In 1972, Chao Chern Sirorote Sahaithammatarn at Chiengmai made a picture of a model he had made of Tahn at Suan Moke.  He had it cast in copper in order to reverence it at the Wat U-Mong temple in Chiengmai. Tahn Sawai (Siwayano), who worked with the creation of sculptured figures at Suan Moke, had an idea that we should use this figure of Tahn Acharn.  It was about 6 or 7 inches. Tahn Sawai had the monks reduce it. His model of Tahn was never displayed at Suan Moke while Tahn was still alive.  Tahn  wouldn't have it.  He told them to pack it away in a box.  
People made such images and presented them to Tahn, but he had them packed away.  He did not allow them to be copied and disseminated. There was a layman - a respected elder relative of Tahn - who came for a long time asking Tahn for permission to cast from Acharn Sawai's model.  It was small - only 6 or 7 inches.  The image about from waist up; the face was realistic. The elder relation asked Tahn very politely and earnestly to please sign it. Than Achan said 'no'.  He said that he had taught people never to get invested in things. But Tahn rejected the images of himself that they were brought to him like this; it wasn't right.
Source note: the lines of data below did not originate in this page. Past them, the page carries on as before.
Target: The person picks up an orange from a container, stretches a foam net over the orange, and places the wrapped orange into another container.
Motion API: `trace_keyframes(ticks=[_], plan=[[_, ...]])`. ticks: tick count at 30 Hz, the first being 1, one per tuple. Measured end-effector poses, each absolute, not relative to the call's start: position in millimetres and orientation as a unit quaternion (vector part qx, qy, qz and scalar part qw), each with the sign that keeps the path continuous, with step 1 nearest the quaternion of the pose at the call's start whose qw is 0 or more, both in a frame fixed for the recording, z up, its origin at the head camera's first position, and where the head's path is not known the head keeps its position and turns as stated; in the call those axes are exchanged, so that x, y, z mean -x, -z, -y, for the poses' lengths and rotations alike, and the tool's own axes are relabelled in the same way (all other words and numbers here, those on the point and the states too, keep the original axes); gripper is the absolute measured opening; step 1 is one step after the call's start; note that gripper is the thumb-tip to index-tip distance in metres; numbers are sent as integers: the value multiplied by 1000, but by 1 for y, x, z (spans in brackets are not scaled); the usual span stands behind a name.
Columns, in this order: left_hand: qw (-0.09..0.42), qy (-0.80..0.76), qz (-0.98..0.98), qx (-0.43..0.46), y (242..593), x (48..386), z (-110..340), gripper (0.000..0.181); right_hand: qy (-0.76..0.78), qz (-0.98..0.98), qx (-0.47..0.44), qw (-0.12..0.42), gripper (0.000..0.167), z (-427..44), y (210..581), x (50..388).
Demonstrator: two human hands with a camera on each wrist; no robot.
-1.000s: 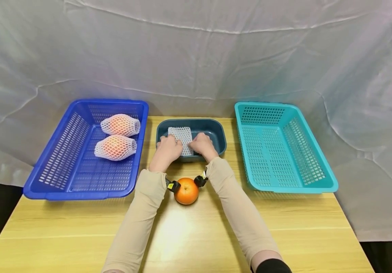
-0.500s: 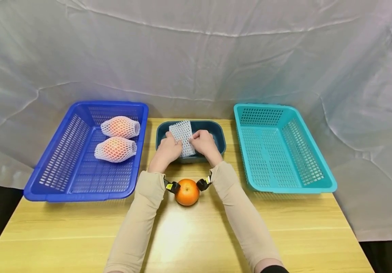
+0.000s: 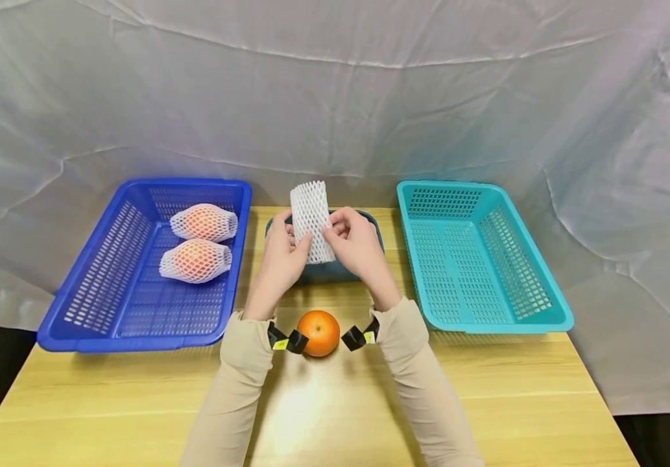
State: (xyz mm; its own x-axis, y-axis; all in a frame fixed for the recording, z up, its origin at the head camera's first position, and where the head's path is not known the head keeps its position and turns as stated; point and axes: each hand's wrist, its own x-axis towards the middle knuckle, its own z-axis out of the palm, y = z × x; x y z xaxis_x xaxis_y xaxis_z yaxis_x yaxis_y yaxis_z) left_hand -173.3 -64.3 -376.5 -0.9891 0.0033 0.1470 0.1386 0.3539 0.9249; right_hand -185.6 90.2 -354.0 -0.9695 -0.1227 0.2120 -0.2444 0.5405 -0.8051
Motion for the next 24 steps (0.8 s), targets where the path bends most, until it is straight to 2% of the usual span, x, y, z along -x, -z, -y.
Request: trace_keyframes(ticks=[4, 10, 15, 24], plan=[[116, 643, 755, 46, 368, 157, 61, 55, -483, 857, -142, 110, 14, -92, 340, 165], [188, 702, 680, 92, 363, 135, 63, 32, -512, 832, -169, 133, 14, -98, 330, 139], [191, 728, 646, 126, 365, 115, 66, 19, -534, 823, -156, 118, 15, -108, 327, 121], [179, 754, 614, 148, 383, 83, 71, 21, -651, 741, -161, 41, 26, -126, 344, 98]])
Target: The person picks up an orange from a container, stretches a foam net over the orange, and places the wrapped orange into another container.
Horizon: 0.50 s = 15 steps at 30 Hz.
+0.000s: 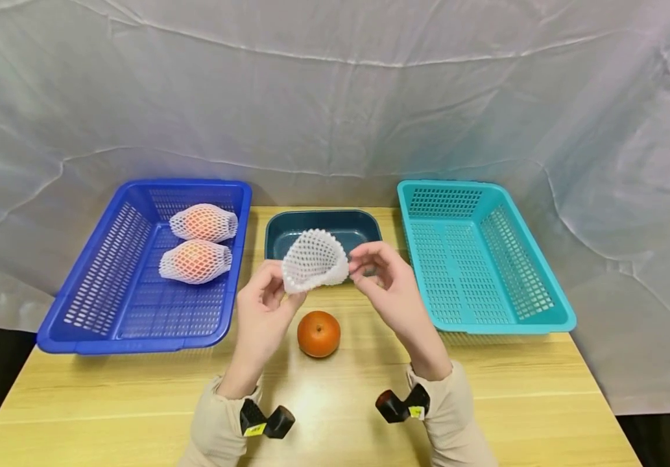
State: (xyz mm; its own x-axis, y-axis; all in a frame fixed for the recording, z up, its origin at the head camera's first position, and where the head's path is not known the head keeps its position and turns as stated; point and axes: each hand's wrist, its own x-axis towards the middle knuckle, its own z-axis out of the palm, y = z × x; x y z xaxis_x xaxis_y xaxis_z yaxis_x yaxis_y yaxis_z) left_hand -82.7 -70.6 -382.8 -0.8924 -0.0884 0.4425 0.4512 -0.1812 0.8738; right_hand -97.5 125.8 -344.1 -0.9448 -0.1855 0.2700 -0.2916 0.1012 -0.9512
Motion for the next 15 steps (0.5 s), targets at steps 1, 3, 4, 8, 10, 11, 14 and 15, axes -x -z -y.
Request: trace_keyframes(ticks=[1, 3, 4, 8, 10, 11, 14, 15], plan=[[178, 757, 610, 151, 385, 79, 70, 21, -668, 727, -155, 35, 26, -127, 348, 96], [177, 761, 603, 162, 390, 73, 70, 22, -694, 708, -133, 21, 24, -129, 355, 93], [177, 761, 600, 168, 393, 71, 70, 22, -701, 702, -121, 13, 23, -130, 360, 92], [178, 762, 593, 193, 401, 64, 69, 23, -716, 693, -76, -44, 30, -132, 383, 91], [178, 760, 593, 197, 406, 62, 70, 24, -721, 685, -66, -84, 38, -131, 397, 91], [178, 759, 594, 199, 410, 61, 71, 24, -726, 677, -64, -103, 43, -130, 404, 90], [175, 755, 600, 199, 421, 57, 71, 25, -758, 633, -67, -143, 46, -127, 422, 84], [177, 751, 605, 198, 425, 55, 71, 26, -770, 617, -67, -147, 42, -125, 427, 82]])
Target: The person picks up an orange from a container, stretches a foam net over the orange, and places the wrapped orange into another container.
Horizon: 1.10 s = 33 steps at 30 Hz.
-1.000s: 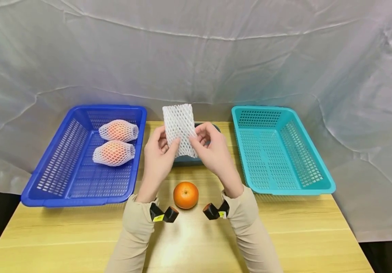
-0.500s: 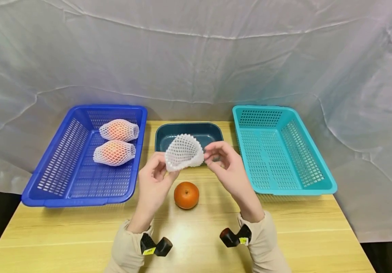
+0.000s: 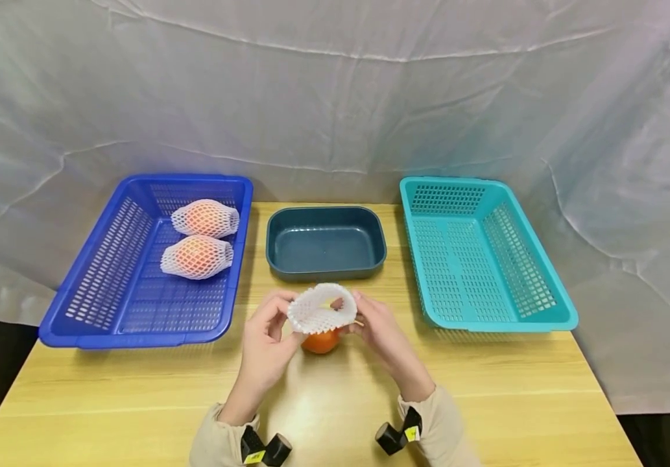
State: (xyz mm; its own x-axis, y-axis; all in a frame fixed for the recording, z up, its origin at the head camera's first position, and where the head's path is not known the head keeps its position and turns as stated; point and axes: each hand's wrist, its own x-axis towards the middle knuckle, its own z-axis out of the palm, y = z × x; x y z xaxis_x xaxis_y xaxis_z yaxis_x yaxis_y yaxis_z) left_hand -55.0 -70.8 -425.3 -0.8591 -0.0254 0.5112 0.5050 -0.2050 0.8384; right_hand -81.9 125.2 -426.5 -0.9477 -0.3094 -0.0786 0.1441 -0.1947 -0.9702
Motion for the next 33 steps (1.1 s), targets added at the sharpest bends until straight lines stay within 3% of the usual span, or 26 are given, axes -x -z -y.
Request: trace_keyframes(ticks=[4, 11, 15, 23, 25, 30, 33], plan=[[173, 732, 628, 198, 440, 50, 68, 33, 823, -550, 64, 128, 21, -120, 437, 75], [104, 717, 648, 237, 449, 46, 73, 42, 869, -489, 37, 65, 28, -116, 443, 70], [67, 721, 625, 293, 452, 45, 75, 38, 882, -468, 40, 32, 27, -112, 445, 68], [14, 756, 582, 301, 448, 41, 73, 68, 893, -441, 68, 52, 24, -105, 446, 61], [29, 754, 590, 287, 448, 41, 71, 65, 897, -432, 68, 59, 24, -104, 446, 59], [81, 753, 615, 220, 451, 42, 66, 13, 915, -389, 75, 78, 25, -99, 445, 55], [69, 764, 609, 202, 450, 42, 63, 24, 914, -391, 75, 84, 27, -96, 445, 52]])
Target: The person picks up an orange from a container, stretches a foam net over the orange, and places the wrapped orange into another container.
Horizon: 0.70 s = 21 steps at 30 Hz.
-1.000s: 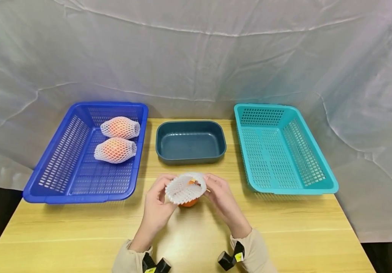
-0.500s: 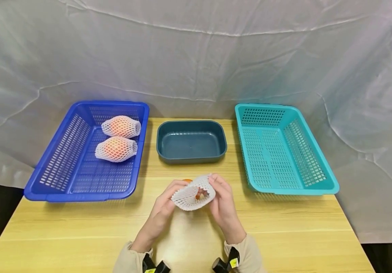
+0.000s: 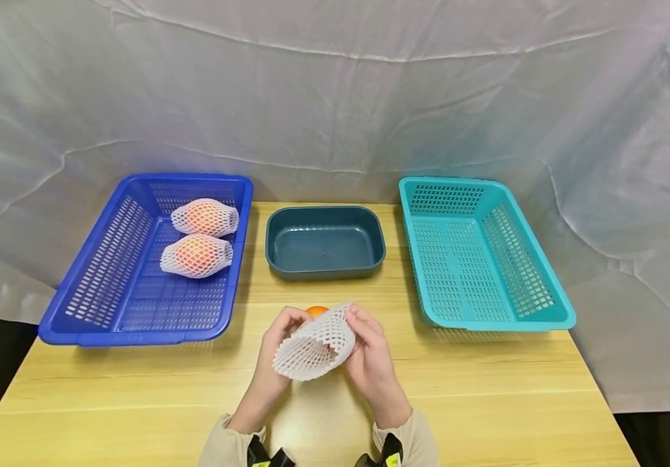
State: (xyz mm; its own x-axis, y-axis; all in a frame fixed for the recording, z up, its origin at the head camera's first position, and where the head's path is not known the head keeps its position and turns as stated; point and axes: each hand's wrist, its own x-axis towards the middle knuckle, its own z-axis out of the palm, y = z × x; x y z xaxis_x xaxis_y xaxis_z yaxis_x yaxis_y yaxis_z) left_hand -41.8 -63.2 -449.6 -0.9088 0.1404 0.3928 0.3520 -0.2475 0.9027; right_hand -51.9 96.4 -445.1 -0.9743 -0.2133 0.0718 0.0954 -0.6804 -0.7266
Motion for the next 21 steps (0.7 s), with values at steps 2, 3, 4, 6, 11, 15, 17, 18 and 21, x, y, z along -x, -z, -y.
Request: trace_keyframes(ticks=[2, 3, 4, 6, 11, 15, 17, 18, 21], plan=[[46, 772, 607, 186, 446, 41, 62, 20, 907, -406, 70, 83, 27, -94, 445, 51], [30, 775, 606, 177, 443, 41, 61, 18, 904, -415, 65, 82, 27, -93, 445, 50], [16, 777, 606, 168, 441, 41, 60, 17, 900, -424, 60, 79, 26, -93, 445, 50], [-9, 780, 607, 150, 435, 40, 59, 23, 893, -442, 48, 73, 24, -91, 444, 49], [-80, 800, 581, 127, 431, 38, 58, 33, 876, -477, 26, 63, 19, -87, 444, 46], [-122, 777, 605, 122, 439, 38, 59, 35, 850, -524, 27, 48, 16, -84, 443, 44], [-124, 758, 629, 117, 443, 38, 59, 34, 836, -546, 37, 43, 14, -83, 443, 43], [-123, 748, 642, 110, 443, 38, 58, 33, 830, -555, 42, 40, 13, -82, 442, 43], [-116, 739, 657, 98, 447, 40, 57, 33, 817, -572, 58, 40, 14, -82, 442, 41]])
  In fact,Tahn denied the likeness altogether. It was merely an image - only that. And Tahn said, 'This is not a picture of me. I won't sign it.' (heh heh)  At that time, making these likenesses of revered monks was common. It was an epidemic which spread to Suan Moke.  If Tahn hadn't been careful, Suan Moke would have been like every other place.  At first, I had wondered if Tahn Acharn was not being too cruel. Afterwards, I thought that the practice was dangerous.
 Ah...Tahn didn't teach like other monks.  If he had taught like that it would be denying his own words. But nothing was needed.  At Wat Cholphratahn, Luang Poh Panya resisted the making of such images, but he still had disciples who had them made secretly.
This unseemly practice of making such images has spread like an epidemic. Tahn Acharn tried to apply the brakes.  Suan Moke couldn't escape it, though.  Just that first picture that I was interested in making, Tahn would absolutely not allow any distribution.  When he began losing strength at the end, many people were asking for such images.

Question: For this reason, "The Daily Dhamma Pictures" had to be made into books more than photos to be handed out.
Answer:  That's right.

Question: Finally, we can conclude that Tahn Buddadasa Bhikku was the first Thai monk who brought the technology of photography to truly save religion.
Answer:  I think he was the first. Oh! I forgot to say: I can state firmly that Tahn Acharn had been using a camera since the era of the Second World War.  He was an amateur archaeologist.  He used to make a book entitled 'รอบอ่าวบ้านดอน' (around bahn-dorn bay).  The pictures illustrating this book,Tahn said he hadn't used fim to take the pictures because it was so hard to find and so expensive.  So he used developing paper instead of film.  He cut it and fit it into the camera.  He would open the viewfinder space and let light in for a relatively long time. The pictures in this book were made on developing paper instead of film, because Tahn Acharn used the kind of camera they used for newspapers. It was very big. That was Tahn's sort of innovation. (heh, heh) Tahn only wrote about archaeology in the Sriwichai river basin.